One in 5,000 babies will develop a severely disabling and likely terminal form of mitochondrial disease. That's 56 births a year in Australia, more than one per week. This is why I support this legislation. It's why I really believe it's an important milestone for us as a parliament to vote on and to vote yes, because we're not forcing anyone to do anything. Just like the voluntary euthanasia laws in Australia or women's reproductive rights when it comes to termination, we're enabling a choice. It mightn't be the choice that any of us make but it will be the choice that other families and others individuals make. That's what I want to achieve in this parliament: to simply give people that choice and to focus our energy on cures and on easing the symptoms through pain management and of doing whatever else we can. But this is a course of action that not only stops the baby developing mitochondrial disease but it stops the genetic transfer so people like Pippa's sister Toby don't have to make that incredibly difficult decision not to have children, because she feared passing it on.

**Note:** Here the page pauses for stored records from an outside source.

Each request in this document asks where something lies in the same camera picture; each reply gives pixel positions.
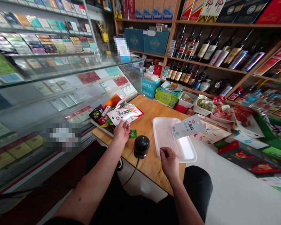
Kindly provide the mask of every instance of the green snack package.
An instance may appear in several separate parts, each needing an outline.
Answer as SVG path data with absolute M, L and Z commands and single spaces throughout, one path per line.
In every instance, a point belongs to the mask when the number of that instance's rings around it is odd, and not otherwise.
M 137 130 L 130 130 L 129 138 L 136 138 L 137 137 Z

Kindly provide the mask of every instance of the blue box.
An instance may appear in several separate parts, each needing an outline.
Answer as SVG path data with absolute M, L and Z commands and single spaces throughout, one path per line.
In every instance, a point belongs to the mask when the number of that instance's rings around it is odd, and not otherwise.
M 165 56 L 169 32 L 156 32 L 155 36 L 144 35 L 144 53 Z
M 156 91 L 156 89 L 159 87 L 160 79 L 158 81 L 152 81 L 149 79 L 143 78 L 143 87 L 149 91 Z
M 152 90 L 149 90 L 149 89 L 146 89 L 146 88 L 142 88 L 141 94 L 143 96 L 147 97 L 147 98 L 154 99 L 155 91 L 152 91 Z
M 130 51 L 144 52 L 143 30 L 125 28 L 125 39 Z

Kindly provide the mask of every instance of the person's left hand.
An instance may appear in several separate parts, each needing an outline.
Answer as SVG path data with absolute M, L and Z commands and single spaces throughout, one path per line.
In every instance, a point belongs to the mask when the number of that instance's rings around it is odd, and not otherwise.
M 121 140 L 126 143 L 129 139 L 130 133 L 130 124 L 128 121 L 124 122 L 121 120 L 120 123 L 116 126 L 115 130 L 113 131 L 113 139 L 114 140 Z

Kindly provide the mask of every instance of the hand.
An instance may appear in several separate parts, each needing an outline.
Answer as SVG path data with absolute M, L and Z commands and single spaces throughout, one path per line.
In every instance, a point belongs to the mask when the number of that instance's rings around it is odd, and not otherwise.
M 176 153 L 169 147 L 160 148 L 160 158 L 162 170 L 169 182 L 180 180 L 179 176 L 179 158 Z
M 129 138 L 129 133 L 130 124 L 128 123 L 128 121 L 124 122 L 124 120 L 121 120 L 113 131 L 113 139 L 126 143 Z

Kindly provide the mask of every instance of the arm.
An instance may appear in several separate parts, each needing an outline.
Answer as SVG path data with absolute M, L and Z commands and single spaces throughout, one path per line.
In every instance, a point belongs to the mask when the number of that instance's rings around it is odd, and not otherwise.
M 174 200 L 179 224 L 204 224 L 196 207 L 192 203 L 179 177 L 179 158 L 168 147 L 160 149 L 162 170 L 168 178 L 174 192 Z
M 114 130 L 114 138 L 93 169 L 56 211 L 54 217 L 75 219 L 89 224 L 112 179 L 117 163 L 128 141 L 130 124 L 121 120 Z

I would urge people: please, don't stand in the way of giving people that choice, that personal choice. Please don't let your morality or your beliefs stand in the way to stop other people from simply being given that choice. It may well be that some families with mitochondrial disease have the same view as some senators in here—that that's not a choice for them—and that's okay, but there will be many families who see their child suffering who would make that choice. I would challenge any of us in here, faced with the suffering of our own children or our friends' children, or even people like Pippa that I don't know, who would want people to have that level of suffering? I don't think any senator in here, regardless of your personal belief, would want that on anyone. So we have a choice here today, or whenever we get to finally vote on this bill, to end that suffering for people who choose this course of action or to continue to stick to our own moral beliefs and to foist them across the whole community. That isn't the role of us here as senators. The reason in the end I became a passionate supporter of the euthanasia bill in Western Australia was because on hearing Belinda Teh and other stories, on reading the Dying with Dignity stories and watching their videos, I realised it wasn't for me to impinge my views on them; it was for me, as a legislator, to enable that choice for others to take it or not to take it. We have a lot of laws on our statute books that give people choice: women's reproductive rights, abortion, voluntary euthanasia. If this bill is passed here this week, this will become just one of those laws that gives people a choice, a real choice. Imagine if this was available to Toby. I don't know how old Toby is; she may be past the age of wanting children. Let's assume she took this option up, it changes her life, and suddenly she's able to confidently make a choice to have children knowing that, if she uses this procedure, she isn't going to pass this debilitating disease on to the next generation, to her children, to her flesh and blood. None of us would willingly choose to do that; we just wouldn't. That's not a choice we would make—to pass a genetic disorder on to our children and watch them suffer. Watching your own children suffer is the worst thing a parent can do. As parents, we always think it's our role to protect our children—which, of course, it is—and to do the best by them. So I urge you to pass this legislation.